Whole class improvising very quietly to start with and sustain their musical ideas with Toby bringing the piece to an end on cymbal with music at its loudest. The class are pleased with what they have done. Quite a few faces lighting up.

One boy on keyboard has replicated Holst’s c g f# figure but held down the g and f sharp to create a dissonance. The teacher and class receive this with admiration. Now a short time to rehearse and refine their ideas. I teach Samantha the rhythmic figure. Then some silent time to imagine what they will be playing.

Off we go again. Class applaud themselves at the end. Listen to Holst again with attention.

2 thoughts on “Critical intent

  1. davidashworth


    Your fifth dimension, Critical Intention, completes a worthwhile set of dispositions for music teachers to consider. It is perhaps the most important dimension – and it might also be one of the hardest for music teachers to take on.

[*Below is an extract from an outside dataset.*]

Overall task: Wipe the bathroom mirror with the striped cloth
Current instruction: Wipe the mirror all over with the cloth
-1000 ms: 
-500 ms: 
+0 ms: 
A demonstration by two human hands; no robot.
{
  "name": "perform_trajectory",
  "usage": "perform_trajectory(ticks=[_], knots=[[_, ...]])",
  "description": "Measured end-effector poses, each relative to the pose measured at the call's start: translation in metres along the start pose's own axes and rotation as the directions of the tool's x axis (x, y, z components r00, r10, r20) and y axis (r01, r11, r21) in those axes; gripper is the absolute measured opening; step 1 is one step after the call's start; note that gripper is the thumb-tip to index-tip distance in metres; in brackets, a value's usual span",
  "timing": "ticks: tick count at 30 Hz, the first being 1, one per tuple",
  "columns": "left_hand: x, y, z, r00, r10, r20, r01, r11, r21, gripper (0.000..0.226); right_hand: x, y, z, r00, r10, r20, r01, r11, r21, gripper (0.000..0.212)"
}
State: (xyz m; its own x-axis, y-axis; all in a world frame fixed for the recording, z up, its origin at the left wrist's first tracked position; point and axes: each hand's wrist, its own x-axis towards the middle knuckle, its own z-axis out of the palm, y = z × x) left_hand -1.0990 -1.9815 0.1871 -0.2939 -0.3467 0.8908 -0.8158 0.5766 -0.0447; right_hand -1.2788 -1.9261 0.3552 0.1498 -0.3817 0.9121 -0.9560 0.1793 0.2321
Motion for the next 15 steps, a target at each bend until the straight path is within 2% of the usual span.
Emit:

    Why? Because it may not have been a part of their own learning, at school or beyond, and there may have been little during their teacher training time which will have prepared them for this. Of course, some teachers would take to it naturally. Those who enjoy generating and taking part in thoughtful discussion and are happy to let the lesson follow its course, confident that it will lead to somewhere of interest and value.

    But there will be others who are more diffident. How will I know what questions to ask? How can I steer the discussion in worthwhile directions? Should I be doing this, or should I just trust that the process will take us in useful directions? What do I do if the conversation dries up? Should I be giving up precious lesson time in order to do this? How will I assess it!

    Of course, I’m playing devil’s advocate, because this dimension is really important. If we don’t do this, we are not really doing our job properly. So a really worthwhile CPD for teachers would explore this more thoroughly and prepare teachers [of all subjects] to better engage with their students in this way.

    Does such a CPD opportunity already exist? Is the work of Robin Alexander or Neil Mercer relevant here? What about the Education Endowment Foundation research?

  2. Critical intent I suggest is a disposition held by the teacher and in the blog I give examples of this in two lessons. In both cases the teacher is making space for thinking about music, how it’s made and what kind of thing it is in the world. In the ‘who wants to start the conversation lesson?’ pupils provide an agenda for ongoing critical thought that can inform music making.
    I will blog this week about dialogic practice. And I will look at the Education Endowment Research.
    I will shortly have more data from teachers working dialogically.